When I finished this book I didn’t quite know what to think of it, and to be honest, I’m still unsure even now.
The Politician has elements which I really enjoyed and felt drawn to, and yet there were one or two niggles that I couldn’t shake off.
Set in the UK and Thailand, the book follows political high flyer Sarah Thompson as she sets her sights on becoming the next Prime Minister. There seems little in the way to stall Sarah’s lofty ambitions, until she bumps into (quite literally) her new assistant – Kendra. Instantaneous attraction is felt on both sides, the only problem is as far as Sarah’s political family both at work and at home are concerned, she’s a straight, happily married women, and a mother to teenage twins.
This plot point is the first aspect I liked about the book and found to be executed well throughout.; it’s great to see different relationships and family dynamics represented. In Sarah and Mark’s marriage we get to see a couple in an open relationship, who communicate and support each other, not just for the benefit of their kids, but because in their own ways they love each other despite Sarah’s true sexuality. Nothing is hidden from each other, they simply conduct themselves in the manner that they feel is best for their family, whilst acknowledging that their family dynamic is fast approaching a moment of change.
Based on the above I could understand why Sarah might find someone instantly attractive on a sexual level, so her initial reaction to Kendra seemed to fit with her characters background. But, I did struggle with how quick the pacing goes from sexual attraction to full on love. Without the deeper connection I did find it difficult to buy into the emotions and feelings of each character further along in the story even though their sexual chemistry was on point.
I wish the author had spent just a little more time at the beginning building or showing the characters’ journeys from attraction to love, and skipped out the second visit to Thailand. Whilst I did love the Thailand section of the story for its location and the author’s vision of an eco and conservation resort, the second visit felt too similar to the first, with its purpose within the plot seeming to be repeated but from a different perspective. I would have preferred the first visit to Thailand to have encompassed all of the emotional and mental journeys for both characters in one deeper scene, rather than splitting that aspect into two parts.

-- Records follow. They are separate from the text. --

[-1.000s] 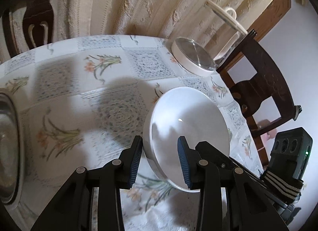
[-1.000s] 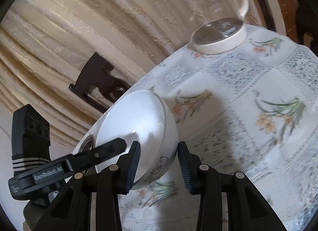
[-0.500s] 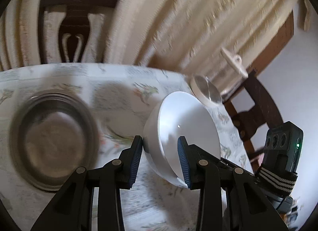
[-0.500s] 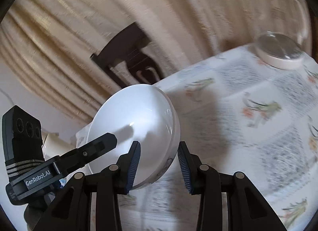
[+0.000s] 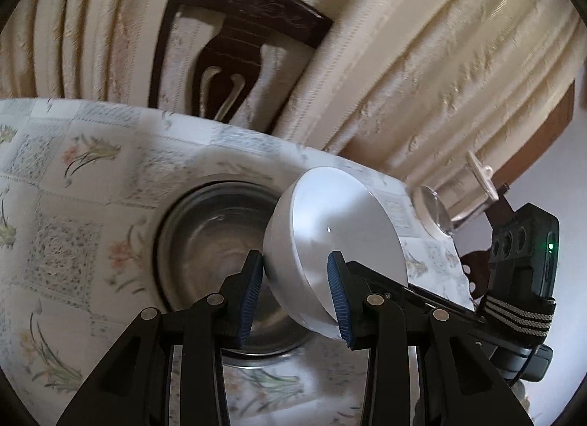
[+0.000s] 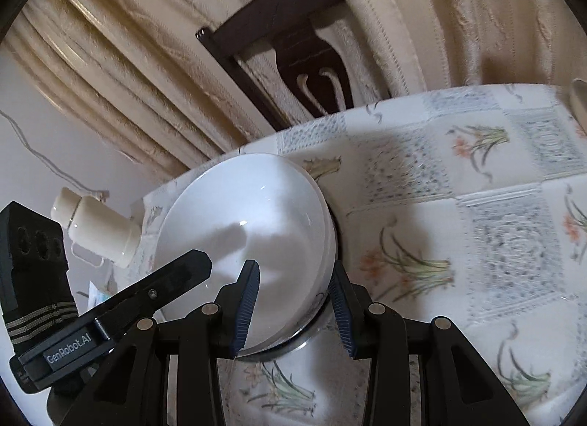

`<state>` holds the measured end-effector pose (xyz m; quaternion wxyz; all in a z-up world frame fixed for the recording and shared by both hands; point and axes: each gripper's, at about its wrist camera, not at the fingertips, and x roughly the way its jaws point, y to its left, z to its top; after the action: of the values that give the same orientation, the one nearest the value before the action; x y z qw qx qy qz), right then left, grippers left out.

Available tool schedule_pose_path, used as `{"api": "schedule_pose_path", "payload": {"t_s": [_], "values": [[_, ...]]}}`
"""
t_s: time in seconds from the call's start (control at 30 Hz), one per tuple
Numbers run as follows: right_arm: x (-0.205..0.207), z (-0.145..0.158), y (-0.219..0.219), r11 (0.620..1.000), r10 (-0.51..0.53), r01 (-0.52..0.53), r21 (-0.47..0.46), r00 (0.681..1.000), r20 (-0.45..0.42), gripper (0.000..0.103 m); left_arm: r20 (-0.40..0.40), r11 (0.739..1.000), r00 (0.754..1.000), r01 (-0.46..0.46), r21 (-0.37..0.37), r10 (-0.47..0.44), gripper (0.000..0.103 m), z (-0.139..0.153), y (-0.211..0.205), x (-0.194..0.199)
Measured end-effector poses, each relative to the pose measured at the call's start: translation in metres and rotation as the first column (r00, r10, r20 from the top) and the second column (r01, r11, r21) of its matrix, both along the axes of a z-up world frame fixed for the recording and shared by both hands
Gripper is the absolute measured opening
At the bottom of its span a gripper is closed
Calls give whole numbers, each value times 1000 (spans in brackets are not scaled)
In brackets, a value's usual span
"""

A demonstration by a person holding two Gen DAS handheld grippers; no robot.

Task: Organize plates and bowls

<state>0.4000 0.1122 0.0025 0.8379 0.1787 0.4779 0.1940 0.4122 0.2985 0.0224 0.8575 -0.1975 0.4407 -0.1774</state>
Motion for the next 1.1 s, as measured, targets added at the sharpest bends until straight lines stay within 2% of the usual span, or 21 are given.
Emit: {"api": "schedule_pose_path", "payload": {"t_s": [0.3, 0.4, 0.7, 0.77, 0.9, 1.1], "values": [[7, -9, 16, 999, 13, -13, -40, 1000, -7, 42, -50, 999, 998, -32, -10, 32, 37, -33, 15, 6], [7, -6, 21, 998, 14, -13, -60, 1000, 19, 42, -55, 999, 997, -46, -11, 46, 37, -38, 21, 6], [2, 0, 15, 999, -7, 10, -51, 998, 56, 45, -44, 998, 997, -63, -28, 62, 39, -38, 28, 7], [-3, 7, 12, 997, -29, 35, -66, 994, 102, 50, -38, 997, 997, -69, -36, 67, 40, -36, 29, 7], [-10, 20, 5, 996, -36, 48, -75, 988, 151, 51, -15, 996, 997, -81, -45, 80, 45, -30, 33, 6], [-13, 15, -9, 994, -58, 68, -84, 991, 123, 51, 0, 995, 996, -94, -33, 94, 46, -25, 38, 4]]}}
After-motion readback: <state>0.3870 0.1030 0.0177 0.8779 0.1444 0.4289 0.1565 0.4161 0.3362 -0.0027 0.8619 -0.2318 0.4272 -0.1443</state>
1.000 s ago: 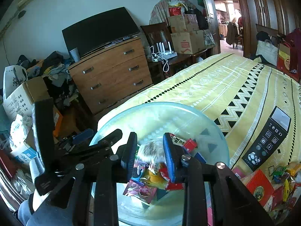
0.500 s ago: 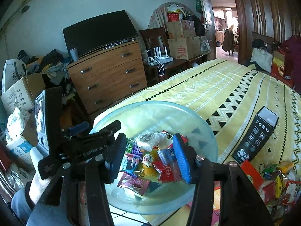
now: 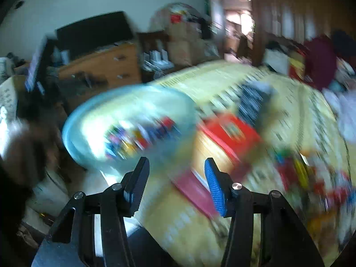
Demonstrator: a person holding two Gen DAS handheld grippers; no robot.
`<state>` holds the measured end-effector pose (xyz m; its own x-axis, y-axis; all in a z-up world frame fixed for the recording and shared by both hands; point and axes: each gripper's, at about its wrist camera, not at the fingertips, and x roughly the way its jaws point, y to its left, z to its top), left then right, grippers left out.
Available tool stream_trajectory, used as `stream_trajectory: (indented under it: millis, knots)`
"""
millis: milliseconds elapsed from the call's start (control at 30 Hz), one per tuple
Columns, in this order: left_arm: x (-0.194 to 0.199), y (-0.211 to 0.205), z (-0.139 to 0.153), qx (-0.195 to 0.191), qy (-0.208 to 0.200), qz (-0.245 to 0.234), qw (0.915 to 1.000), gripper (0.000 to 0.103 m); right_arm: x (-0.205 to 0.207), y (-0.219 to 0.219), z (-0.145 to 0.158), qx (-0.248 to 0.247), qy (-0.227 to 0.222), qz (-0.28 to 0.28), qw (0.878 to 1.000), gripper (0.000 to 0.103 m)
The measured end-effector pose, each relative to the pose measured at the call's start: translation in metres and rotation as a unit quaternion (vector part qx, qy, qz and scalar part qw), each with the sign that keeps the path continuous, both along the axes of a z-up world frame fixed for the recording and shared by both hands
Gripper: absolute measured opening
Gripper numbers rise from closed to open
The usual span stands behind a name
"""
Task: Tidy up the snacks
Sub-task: 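Move both open tools back to the snack pile, then grasp the black snack packet with left tool while right grasps yellow barcode bag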
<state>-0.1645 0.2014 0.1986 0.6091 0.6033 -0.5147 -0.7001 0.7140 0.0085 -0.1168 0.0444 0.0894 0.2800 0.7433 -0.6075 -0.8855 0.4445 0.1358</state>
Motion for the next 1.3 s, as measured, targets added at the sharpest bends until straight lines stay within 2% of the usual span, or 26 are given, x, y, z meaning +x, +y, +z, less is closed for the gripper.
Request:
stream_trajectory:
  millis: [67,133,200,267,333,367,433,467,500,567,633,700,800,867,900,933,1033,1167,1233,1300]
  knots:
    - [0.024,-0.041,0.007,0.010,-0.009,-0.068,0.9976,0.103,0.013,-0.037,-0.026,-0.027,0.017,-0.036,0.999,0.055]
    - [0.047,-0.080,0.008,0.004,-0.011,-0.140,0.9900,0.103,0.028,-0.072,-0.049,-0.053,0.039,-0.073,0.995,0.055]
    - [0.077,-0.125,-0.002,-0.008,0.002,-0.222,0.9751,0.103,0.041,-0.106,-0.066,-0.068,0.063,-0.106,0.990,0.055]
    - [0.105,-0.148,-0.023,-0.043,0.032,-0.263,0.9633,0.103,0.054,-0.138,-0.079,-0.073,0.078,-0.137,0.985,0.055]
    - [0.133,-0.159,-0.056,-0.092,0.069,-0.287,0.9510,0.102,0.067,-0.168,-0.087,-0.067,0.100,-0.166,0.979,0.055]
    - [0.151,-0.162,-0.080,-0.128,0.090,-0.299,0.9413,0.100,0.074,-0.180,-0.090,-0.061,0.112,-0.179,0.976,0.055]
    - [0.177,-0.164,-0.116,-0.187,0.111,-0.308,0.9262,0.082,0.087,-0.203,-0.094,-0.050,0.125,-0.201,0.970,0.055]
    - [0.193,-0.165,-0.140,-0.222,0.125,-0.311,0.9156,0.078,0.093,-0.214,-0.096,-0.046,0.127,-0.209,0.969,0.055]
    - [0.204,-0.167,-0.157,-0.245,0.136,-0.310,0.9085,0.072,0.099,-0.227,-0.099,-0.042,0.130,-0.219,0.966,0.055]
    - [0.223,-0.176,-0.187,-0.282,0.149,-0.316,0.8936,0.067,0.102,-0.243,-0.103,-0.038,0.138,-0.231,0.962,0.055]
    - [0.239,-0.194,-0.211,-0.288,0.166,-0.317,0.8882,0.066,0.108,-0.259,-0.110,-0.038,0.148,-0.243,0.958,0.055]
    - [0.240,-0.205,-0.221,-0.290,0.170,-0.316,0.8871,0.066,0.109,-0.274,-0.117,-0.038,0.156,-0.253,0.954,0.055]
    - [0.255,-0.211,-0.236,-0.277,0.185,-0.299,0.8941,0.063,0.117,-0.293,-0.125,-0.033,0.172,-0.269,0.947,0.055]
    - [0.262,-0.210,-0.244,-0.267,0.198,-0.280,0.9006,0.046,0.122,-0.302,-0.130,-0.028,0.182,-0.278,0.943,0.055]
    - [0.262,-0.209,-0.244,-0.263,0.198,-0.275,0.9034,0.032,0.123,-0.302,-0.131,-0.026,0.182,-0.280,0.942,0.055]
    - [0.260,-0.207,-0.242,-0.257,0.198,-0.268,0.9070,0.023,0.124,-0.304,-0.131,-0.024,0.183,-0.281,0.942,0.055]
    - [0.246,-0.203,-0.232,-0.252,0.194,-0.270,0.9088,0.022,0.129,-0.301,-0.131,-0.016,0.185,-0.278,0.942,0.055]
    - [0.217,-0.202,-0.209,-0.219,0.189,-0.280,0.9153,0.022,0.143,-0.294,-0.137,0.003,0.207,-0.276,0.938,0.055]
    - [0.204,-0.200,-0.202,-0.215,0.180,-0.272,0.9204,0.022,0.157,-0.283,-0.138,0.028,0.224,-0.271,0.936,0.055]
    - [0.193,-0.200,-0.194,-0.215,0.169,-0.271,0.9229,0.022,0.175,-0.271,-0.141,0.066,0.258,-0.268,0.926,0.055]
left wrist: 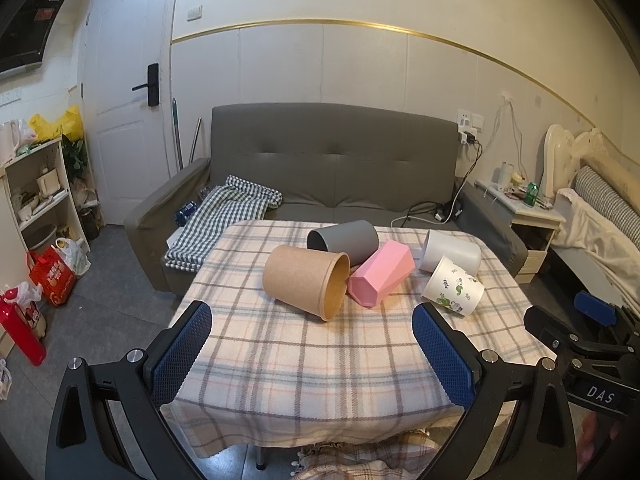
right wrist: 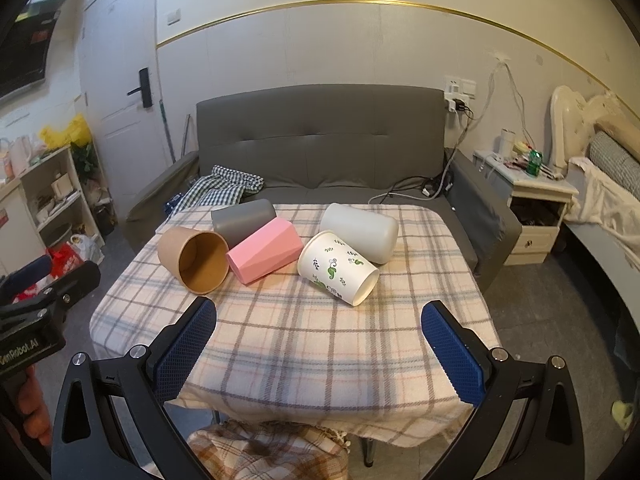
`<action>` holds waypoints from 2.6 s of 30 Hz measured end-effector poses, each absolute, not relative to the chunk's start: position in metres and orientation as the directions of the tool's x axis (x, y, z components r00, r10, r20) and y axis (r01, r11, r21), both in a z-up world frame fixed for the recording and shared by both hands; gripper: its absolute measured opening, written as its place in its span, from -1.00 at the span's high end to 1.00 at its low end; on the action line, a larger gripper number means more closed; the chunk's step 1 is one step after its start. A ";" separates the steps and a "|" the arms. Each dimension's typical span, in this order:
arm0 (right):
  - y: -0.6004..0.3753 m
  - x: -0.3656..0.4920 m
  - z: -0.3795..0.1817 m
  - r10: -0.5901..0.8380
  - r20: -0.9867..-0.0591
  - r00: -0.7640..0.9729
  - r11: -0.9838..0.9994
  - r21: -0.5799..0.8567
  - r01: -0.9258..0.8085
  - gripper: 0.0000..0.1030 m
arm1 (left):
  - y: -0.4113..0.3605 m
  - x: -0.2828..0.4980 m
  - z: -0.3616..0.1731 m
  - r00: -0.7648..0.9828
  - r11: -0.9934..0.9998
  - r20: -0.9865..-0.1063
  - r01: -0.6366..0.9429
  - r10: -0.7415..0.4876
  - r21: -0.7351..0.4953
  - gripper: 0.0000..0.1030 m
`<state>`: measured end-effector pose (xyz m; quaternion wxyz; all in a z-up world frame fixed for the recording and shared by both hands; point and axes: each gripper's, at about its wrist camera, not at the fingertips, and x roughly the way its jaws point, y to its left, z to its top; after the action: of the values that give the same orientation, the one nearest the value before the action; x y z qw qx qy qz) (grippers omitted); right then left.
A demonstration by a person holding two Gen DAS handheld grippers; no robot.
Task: Flip cup upside down
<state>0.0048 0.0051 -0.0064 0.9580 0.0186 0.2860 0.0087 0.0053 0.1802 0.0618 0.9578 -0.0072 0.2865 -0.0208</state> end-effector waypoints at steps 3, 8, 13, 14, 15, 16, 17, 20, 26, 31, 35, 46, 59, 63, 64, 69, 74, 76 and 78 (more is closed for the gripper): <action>-0.004 0.014 -0.001 0.050 -0.560 0.827 0.999 0.028 -0.042 -1.00 | 0.178 0.013 0.060 0.818 0.999 -0.574 0.028 -0.037 -0.025 -1.00; -0.025 0.050 0.015 0.089 -0.591 0.802 0.990 -0.033 -0.135 -1.00 | 0.174 0.041 0.055 0.784 0.999 -0.620 -0.010 -0.017 -0.040 -1.00; -0.043 0.116 0.019 0.110 -0.666 0.738 0.962 -0.114 -0.247 -1.00 | 0.159 0.079 0.045 0.753 0.999 -0.657 -0.040 0.037 0.010 -1.00; -0.047 0.130 0.016 0.112 -0.677 0.728 0.956 -0.127 -0.265 -1.00 | 0.156 0.087 0.041 0.748 0.999 -0.662 -0.045 0.045 0.018 -1.00; -0.051 0.142 0.013 0.109 -0.687 0.719 0.952 -0.136 -0.275 -1.00 | 0.154 0.094 0.038 0.742 0.998 -0.668 -0.050 0.053 0.024 -1.00; -0.056 0.160 0.008 0.105 -0.704 0.702 0.947 -0.145 -0.287 -1.00 | 0.152 0.103 0.035 0.735 0.998 -0.676 -0.053 0.058 0.028 -1.00; -0.060 0.171 0.004 0.105 -0.714 0.692 0.944 -0.148 -0.296 -1.00 | 0.149 0.113 0.031 0.727 0.998 -0.684 -0.056 0.061 0.029 -1.00; -0.074 0.210 -0.013 0.124 -0.750 0.650 0.932 -0.136 -0.335 -1.00 | 0.145 0.138 0.022 0.720 0.997 -0.691 -0.068 0.073 0.035 -1.00; -0.083 0.268 -0.055 0.205 -0.845 0.493 0.872 -0.071 -0.484 -0.77 | 0.132 0.178 0.007 0.724 0.994 -0.682 -0.070 0.104 0.078 -1.00; -0.069 0.294 -0.083 0.243 -0.874 0.420 0.797 -0.067 -0.600 -0.75 | 0.124 0.195 -0.003 0.715 0.995 -0.691 -0.066 0.101 0.076 -1.00; -0.064 0.305 -0.101 0.263 -0.891 0.370 0.770 -0.037 -0.636 -0.75 | 0.121 0.198 -0.007 0.713 0.996 -0.695 -0.056 0.092 0.075 -1.00; -0.098 0.279 -0.086 0.262 -0.850 0.457 0.896 0.038 -0.443 -0.46 | 0.120 0.177 0.011 0.728 0.995 -0.679 -0.052 0.094 0.082 -1.00; -0.063 0.127 0.025 0.202 -0.716 0.668 0.955 -0.006 -0.295 -0.41 | 0.142 0.108 0.061 0.774 0.998 -0.630 -0.058 0.068 0.037 -1.00; -0.019 0.105 0.018 0.192 -0.687 0.700 0.957 -0.026 -0.288 -0.41 | 0.154 0.097 0.060 0.777 0.997 -0.625 -0.064 0.073 0.037 -1.00; -0.004 0.101 0.009 0.198 -0.684 0.702 0.957 -0.020 -0.290 -0.41 | 0.159 0.094 0.059 0.776 0.997 -0.626 -0.066 0.077 0.041 -1.00; 0.038 0.103 -0.031 0.194 -0.670 0.716 0.966 0.003 -0.258 -0.41 | 0.178 0.089 0.043 0.765 0.993 -0.633 -0.084 0.115 0.079 -1.00; 0.050 0.105 -0.067 0.115 -0.679 0.725 0.984 -0.024 -0.179 -0.41 | 0.191 0.093 0.016 0.736 0.993 -0.667 -0.089 0.119 0.080 -1.00; 0.046 0.098 -0.079 0.124 -0.704 0.699 0.984 -0.001 -0.176 -0.42 | 0.191 0.094 0.008 0.724 0.993 -0.680 -0.085 0.114 0.077 -1.00; 0.041 0.084 -0.088 0.136 -0.714 0.687 0.984 0.016 -0.179 -0.40 | 0.190 0.094 0.001 0.716 0.994 -0.690 -0.078 0.107 0.073 -1.00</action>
<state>0.0837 0.0409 -0.0878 0.9181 -0.0273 0.3861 0.0857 0.0941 0.1899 0.0009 0.9260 0.0194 0.3736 0.0499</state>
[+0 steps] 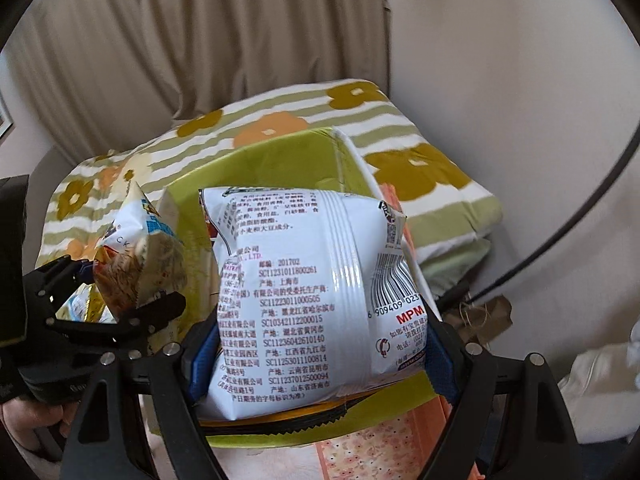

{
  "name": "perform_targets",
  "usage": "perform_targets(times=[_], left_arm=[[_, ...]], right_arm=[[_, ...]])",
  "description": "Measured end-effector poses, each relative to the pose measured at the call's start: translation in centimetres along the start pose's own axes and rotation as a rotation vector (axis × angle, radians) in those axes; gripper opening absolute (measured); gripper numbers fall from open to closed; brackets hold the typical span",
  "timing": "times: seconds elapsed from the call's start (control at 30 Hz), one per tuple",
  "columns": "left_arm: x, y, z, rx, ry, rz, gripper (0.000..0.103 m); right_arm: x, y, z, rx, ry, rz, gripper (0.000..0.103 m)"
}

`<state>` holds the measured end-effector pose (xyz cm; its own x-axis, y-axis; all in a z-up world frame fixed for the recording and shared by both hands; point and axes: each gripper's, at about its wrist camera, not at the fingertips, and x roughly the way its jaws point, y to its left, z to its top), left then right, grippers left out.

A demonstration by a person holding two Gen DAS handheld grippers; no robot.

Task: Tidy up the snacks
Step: 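Carry both bags into the yellow-green box and open both tools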

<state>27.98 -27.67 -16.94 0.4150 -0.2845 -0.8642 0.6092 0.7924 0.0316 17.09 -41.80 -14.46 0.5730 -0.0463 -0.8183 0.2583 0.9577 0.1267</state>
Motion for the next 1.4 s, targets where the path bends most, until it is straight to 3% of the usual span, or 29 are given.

There are however some brilliant secondary characters throughout this story. I adored Mark, he’s so supportive and understanding, the epitome of the type of person you’d want by your side if you were living a closeted life for the sake of your career. I also really liked the twins who are complete opposites for the most part, in particular Abs who is depicted as the sort of teenager who is in-tune to what is happening in the world despite her young age. And then there’s James, he’s the poster boy of what I’d describe a typical politician to be; ambitious, loyal to the party line at any cost, and motivated solely by what he can gain for himself, whilst pretending he isn’t. I honestly wanted to smack him in the face at some points.
All in all, I’ll probably try reading this book again to see if I can better grasp the emotional connection between Sarah and Kendra, and i enjoyed The Politician enough to check out what Emma Nichols has to offer.